Most troubling is the recent proposal by the current government, which would effectively erase a key precautionary purpose of the process. Contrary to the existing requirements that ensure consideration of site-based concerns, the environment ministry would allow a project sponsor to utterly control the selection of a site.  

Regardless of the suitability or sensitivity of the site, or the risks posed by a project location, the sponsor can simply begin and continue construction of its project without any prior assessment. Any of the bypassed concerns will be considered only in developing terms or conditions for an after-the-fact ‘settlement’, reflecting little more than an almost hypothetical violation.

As a US environmental lawyer, I find it grossly deceptive that the environment ministry pretends to justify its plan by claiming that this arrangement adopts the practices of the US Environmental Protection Agency (EPA). Obviously, India is utterly free to follow whatever policies it can credibly justify to its citizens. But the only thing that the ministry’s plan has in common with USEPA’s ‘Supplemental Environmental Projects Policy’ is its characterisation of the plan as ‘supplemental’. That deception is nothing more than the wrapping in which the misrepresentations of this destructive initiative are being sold in India.
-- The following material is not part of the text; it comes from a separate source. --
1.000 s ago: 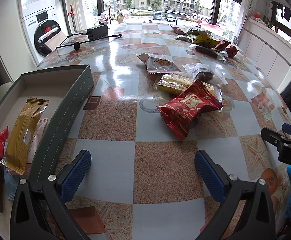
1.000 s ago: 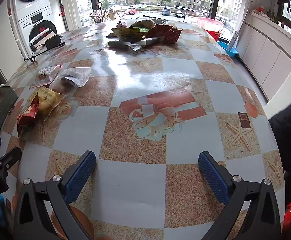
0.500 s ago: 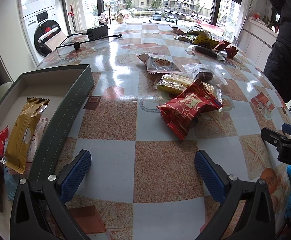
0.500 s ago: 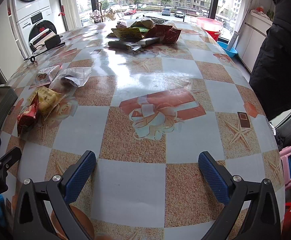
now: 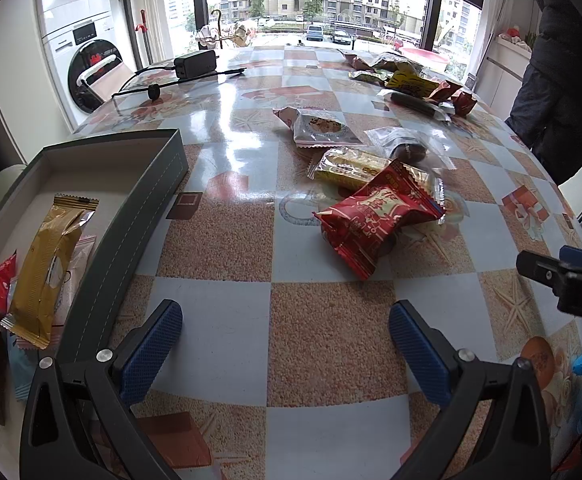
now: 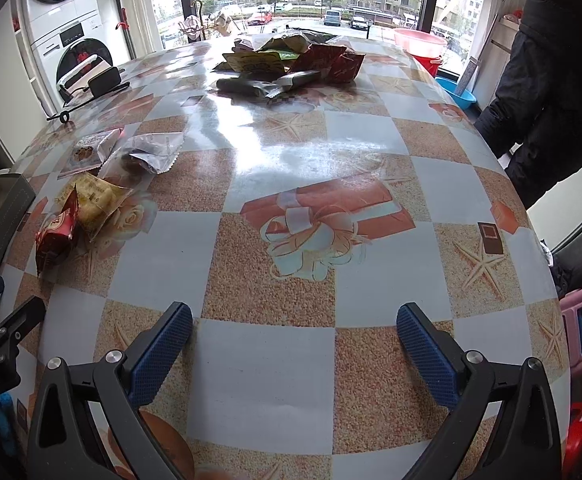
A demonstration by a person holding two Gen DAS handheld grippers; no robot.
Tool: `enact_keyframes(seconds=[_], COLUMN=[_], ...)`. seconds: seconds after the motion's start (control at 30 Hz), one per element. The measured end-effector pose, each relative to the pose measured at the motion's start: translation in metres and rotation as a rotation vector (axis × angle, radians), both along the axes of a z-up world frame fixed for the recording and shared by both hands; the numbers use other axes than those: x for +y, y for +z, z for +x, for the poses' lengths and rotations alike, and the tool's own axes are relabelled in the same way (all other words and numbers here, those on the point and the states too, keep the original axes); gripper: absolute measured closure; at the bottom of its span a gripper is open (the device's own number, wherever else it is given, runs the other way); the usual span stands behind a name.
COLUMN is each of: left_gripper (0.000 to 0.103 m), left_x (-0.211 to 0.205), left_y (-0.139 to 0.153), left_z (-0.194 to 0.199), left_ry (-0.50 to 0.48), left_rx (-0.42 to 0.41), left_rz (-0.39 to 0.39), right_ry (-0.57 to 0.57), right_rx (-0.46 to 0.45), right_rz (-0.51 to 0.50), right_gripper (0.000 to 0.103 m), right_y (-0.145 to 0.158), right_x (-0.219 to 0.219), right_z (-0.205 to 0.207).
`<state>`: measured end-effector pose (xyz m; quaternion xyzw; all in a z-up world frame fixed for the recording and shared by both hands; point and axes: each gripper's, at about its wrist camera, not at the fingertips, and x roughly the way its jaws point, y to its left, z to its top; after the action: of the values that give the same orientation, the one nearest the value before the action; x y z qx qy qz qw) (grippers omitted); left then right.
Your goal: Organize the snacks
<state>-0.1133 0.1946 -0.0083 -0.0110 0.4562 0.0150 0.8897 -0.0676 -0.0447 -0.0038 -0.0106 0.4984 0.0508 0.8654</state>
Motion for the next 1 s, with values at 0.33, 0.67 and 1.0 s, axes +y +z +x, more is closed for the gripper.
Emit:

To begin with, any good-faith inquiry into the USEPA program would show that its settlement process is used only for resolution of matters in which actual enforcement is being sought, beginning with a requirement of legal compliance. But the terms of the proposed environment ministry’s “settlement” plan might easily be understood as an effort to set the rules by which conspirators divide their spoils.
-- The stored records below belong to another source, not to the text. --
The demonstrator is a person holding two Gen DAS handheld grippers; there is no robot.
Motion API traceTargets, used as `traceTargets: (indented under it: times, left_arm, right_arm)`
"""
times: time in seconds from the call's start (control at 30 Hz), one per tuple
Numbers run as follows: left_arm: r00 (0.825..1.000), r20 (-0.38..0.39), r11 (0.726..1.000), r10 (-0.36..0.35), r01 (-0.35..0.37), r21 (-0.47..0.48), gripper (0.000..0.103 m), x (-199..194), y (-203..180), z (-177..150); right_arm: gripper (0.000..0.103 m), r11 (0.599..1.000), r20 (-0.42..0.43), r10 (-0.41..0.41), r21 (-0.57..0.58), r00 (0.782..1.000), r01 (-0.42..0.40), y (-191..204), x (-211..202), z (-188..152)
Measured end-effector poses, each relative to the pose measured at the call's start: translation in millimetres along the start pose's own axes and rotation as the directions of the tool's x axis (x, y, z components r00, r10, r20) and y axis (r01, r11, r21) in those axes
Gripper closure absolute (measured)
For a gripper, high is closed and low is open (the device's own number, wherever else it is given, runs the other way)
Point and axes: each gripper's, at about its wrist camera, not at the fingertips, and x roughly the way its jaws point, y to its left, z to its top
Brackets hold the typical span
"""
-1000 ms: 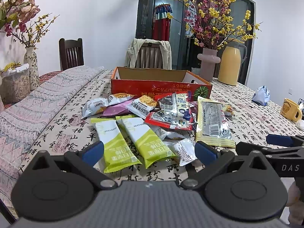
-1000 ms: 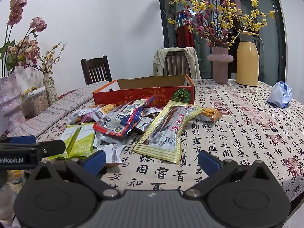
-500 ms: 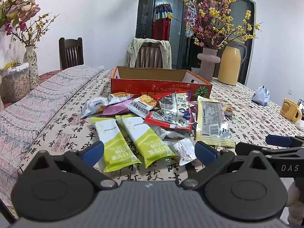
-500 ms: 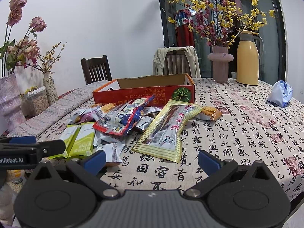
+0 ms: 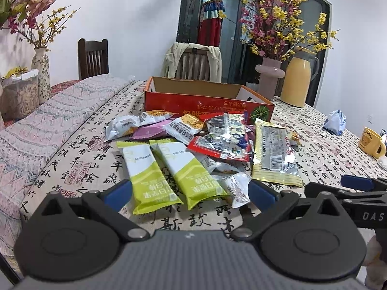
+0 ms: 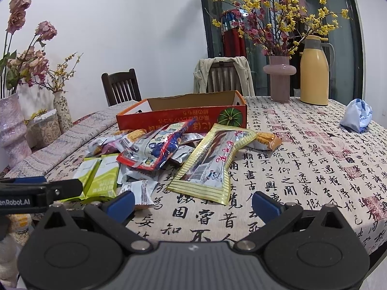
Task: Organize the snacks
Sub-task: 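Grasp a yellow-green snack bar with the left tool while the right tool grasps the long gold packet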
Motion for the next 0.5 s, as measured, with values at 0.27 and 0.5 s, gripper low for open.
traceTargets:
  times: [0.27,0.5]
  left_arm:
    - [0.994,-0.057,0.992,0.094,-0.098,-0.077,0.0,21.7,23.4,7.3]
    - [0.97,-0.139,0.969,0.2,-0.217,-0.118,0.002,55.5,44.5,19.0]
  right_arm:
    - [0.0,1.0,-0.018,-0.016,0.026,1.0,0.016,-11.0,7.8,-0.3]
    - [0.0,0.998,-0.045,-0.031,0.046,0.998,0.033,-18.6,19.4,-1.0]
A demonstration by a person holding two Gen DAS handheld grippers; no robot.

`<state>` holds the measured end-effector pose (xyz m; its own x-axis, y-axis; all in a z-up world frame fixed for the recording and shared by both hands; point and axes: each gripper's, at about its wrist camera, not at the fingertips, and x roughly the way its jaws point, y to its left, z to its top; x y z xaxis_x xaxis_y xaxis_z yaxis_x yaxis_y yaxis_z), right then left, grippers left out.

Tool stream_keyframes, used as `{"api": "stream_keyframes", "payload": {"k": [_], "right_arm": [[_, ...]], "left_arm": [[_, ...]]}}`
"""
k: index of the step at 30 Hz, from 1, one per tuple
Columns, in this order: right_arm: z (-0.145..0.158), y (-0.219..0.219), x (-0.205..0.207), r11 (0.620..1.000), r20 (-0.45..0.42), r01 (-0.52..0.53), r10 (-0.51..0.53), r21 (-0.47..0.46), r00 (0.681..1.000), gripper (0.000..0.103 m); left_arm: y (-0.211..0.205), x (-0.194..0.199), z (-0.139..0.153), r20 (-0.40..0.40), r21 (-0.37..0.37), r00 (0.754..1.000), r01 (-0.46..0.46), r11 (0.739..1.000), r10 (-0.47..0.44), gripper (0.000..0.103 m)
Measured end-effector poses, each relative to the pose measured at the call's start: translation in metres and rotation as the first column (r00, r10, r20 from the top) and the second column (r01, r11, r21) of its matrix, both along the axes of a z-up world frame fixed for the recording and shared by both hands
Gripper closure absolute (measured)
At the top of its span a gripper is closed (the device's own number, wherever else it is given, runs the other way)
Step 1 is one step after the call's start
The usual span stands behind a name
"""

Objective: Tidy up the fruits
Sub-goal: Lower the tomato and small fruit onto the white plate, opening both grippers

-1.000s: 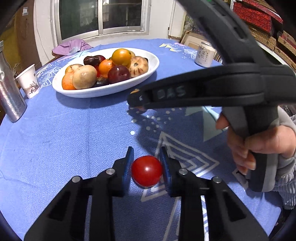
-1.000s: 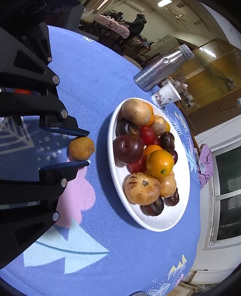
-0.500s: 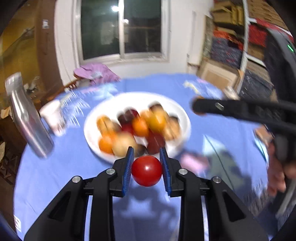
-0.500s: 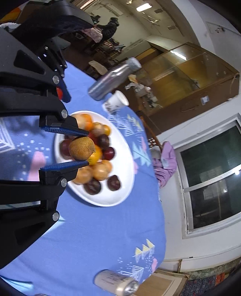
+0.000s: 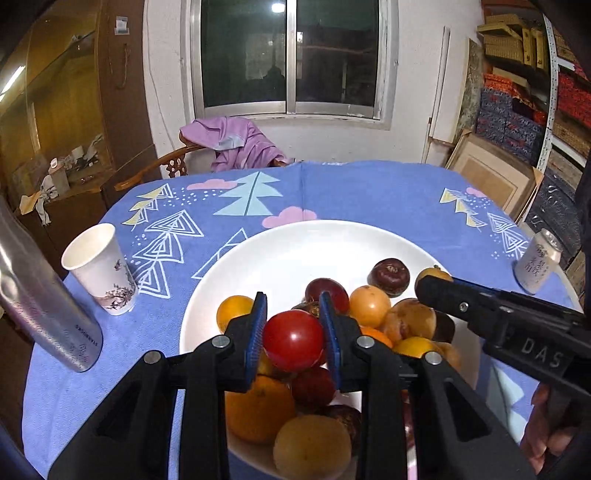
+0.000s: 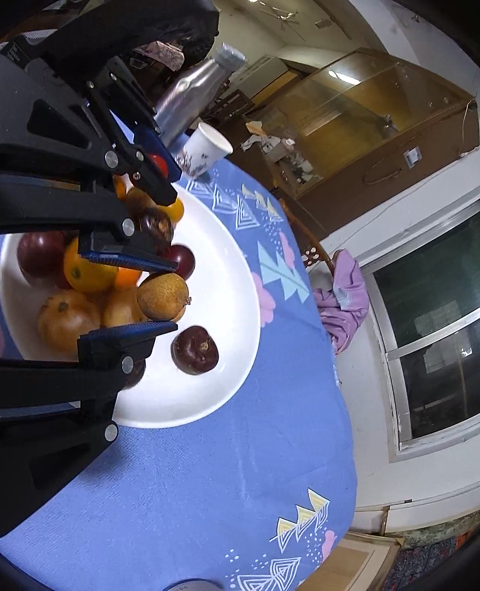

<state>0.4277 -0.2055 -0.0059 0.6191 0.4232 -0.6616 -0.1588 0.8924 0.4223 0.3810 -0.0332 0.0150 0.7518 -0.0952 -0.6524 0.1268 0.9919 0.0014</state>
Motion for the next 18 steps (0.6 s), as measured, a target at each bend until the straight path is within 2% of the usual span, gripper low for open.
{"api": "stream_keyframes", "payload": {"k": [9,12,13,18], "right_arm": [[-0.008,0.004,0.005,0.999,0.013,0.012,-0.012,-0.046,1.0,0.076],[-0.009,0.004,0.004,0.998,0.015,0.016,-0.016,-0.056,1.0,0.071],[-0.009,0.004,0.004,0.998,0.018,0.019,-0.018,-0.056,1.0,0.066],[-0.005,0.003,0.001,0.998,0.032,0.021,-0.019,-0.055,0.999,0.063]], "left_arm": [[-0.001,0.01,-0.019,0.008,0.019,1.0,-0.013,1.0,0.013,0.074],[-0.001,0.01,-0.019,0.015,0.025,1.0,-0.021,0.999,0.02,0.073],[-0.002,0.01,-0.02,0.016,0.028,1.0,-0.019,0.999,0.019,0.071],[-0.005,0.007,-0.015,0.04,0.038,0.999,-0.02,0.999,0.019,0.058]]}}
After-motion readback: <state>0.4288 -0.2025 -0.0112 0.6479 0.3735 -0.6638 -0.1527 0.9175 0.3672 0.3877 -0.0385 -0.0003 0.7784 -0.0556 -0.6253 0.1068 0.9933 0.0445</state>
More to the point, USEPA views the information developed for impact assessment as crucial to enforcement of many environmental protection goals. And for that reason: (1) The USEPA settlement policy is never applied to settle failure to comply with environmental impact assessment requirements; and (2) any settlement by USEPA initially requires full compliance with the regulatory requirements whose violation required enforcement action.
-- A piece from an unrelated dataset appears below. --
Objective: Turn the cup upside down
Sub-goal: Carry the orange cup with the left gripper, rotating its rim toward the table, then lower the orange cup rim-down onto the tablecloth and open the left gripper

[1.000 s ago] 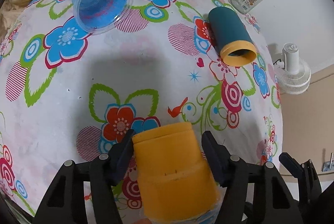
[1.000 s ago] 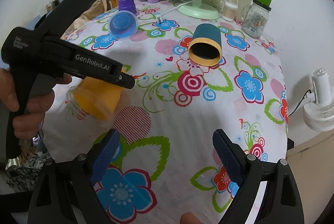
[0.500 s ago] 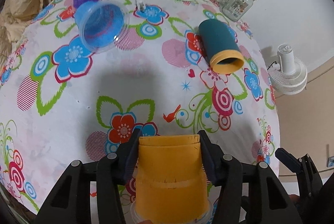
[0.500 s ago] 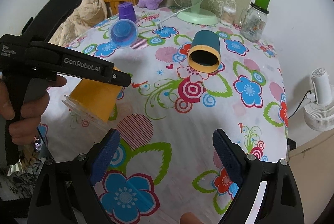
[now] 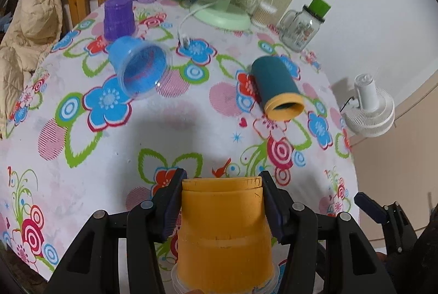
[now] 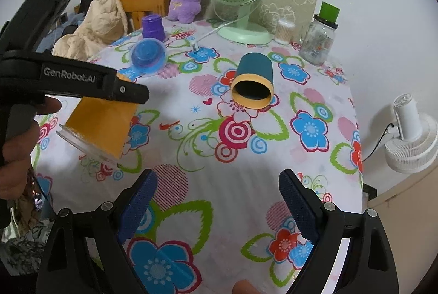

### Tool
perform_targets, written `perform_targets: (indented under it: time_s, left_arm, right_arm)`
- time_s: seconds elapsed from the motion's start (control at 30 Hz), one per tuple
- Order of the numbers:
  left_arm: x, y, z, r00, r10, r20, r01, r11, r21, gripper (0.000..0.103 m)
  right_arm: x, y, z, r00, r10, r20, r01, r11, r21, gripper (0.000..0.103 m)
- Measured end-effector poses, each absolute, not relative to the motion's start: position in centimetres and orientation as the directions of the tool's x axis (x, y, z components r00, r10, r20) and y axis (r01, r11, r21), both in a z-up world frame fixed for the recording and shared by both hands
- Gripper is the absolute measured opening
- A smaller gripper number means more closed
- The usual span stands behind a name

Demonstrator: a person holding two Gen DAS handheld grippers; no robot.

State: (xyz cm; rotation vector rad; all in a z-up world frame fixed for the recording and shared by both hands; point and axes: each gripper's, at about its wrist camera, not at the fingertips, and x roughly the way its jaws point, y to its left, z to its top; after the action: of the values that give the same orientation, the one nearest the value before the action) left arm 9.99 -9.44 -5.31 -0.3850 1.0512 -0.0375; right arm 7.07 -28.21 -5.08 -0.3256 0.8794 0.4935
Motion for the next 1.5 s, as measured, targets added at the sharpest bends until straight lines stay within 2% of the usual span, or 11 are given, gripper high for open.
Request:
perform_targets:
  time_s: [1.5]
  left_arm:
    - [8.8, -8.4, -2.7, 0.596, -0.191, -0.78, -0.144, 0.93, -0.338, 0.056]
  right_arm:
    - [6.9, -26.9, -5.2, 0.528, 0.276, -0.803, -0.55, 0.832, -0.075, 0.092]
So even if USEPA used “settlements” to resolve failure to conduct environmental assessments of site selection, the first requirement would have to be full compliance with those environmental assessment requirements before taking any action on the ground. In short, the USEPA settlement policy simply cannot be applied, as the current ministry has proposed for India, by granting “forgiveness” of the violation while disregarding the basic purposes of the violated requirements.

Yet disregard of those basic purposes is exactly the effect of the the environment ministry’s plan. It will allow a violator to go forward with a project on a site which has never been assessed for its environmental vulnerability, or the risks that may arise at that site from the project’s activities.

That is precisely why both India’s and US’s regulations require careful assessment of the proposed action, including the choice of a site and feasible alternatives to the proponent’s selected site.  Only such assessments can ensure evaluation and careful minimisation of the impacts that may result from the choice of the sites. Furthermore, under both the Indian and USEPA and requirements, one of the alternatives that must be evaluated is “no action” at all – a requirement designed to ensure that the project proposal is evaluated by comparison to other already prevailing values of the site, and possibly better suitability of other sites. That will be impossible under the environment ministry’s plan because it effectively guarantees that there will be no testing of the project proponent’s choice of a site – at least until the impacts are already beginning to occur, and well after the investments made could feasibly be withdrawn.

Finally, it is clear that the ministry has sought to justify its proposal for after-the-fact blessing of a project by deceptively quoting portions of the USEPA settlement guidelines completely out of context. But what it cannot so easily misrepresent are the consequences likely to be suffered by the victims of its disregard.

William J. Lockhart is Emeritus Professor of Law at the University of Utah S.J. Quinney College of Law, Salt Lake City, Utah.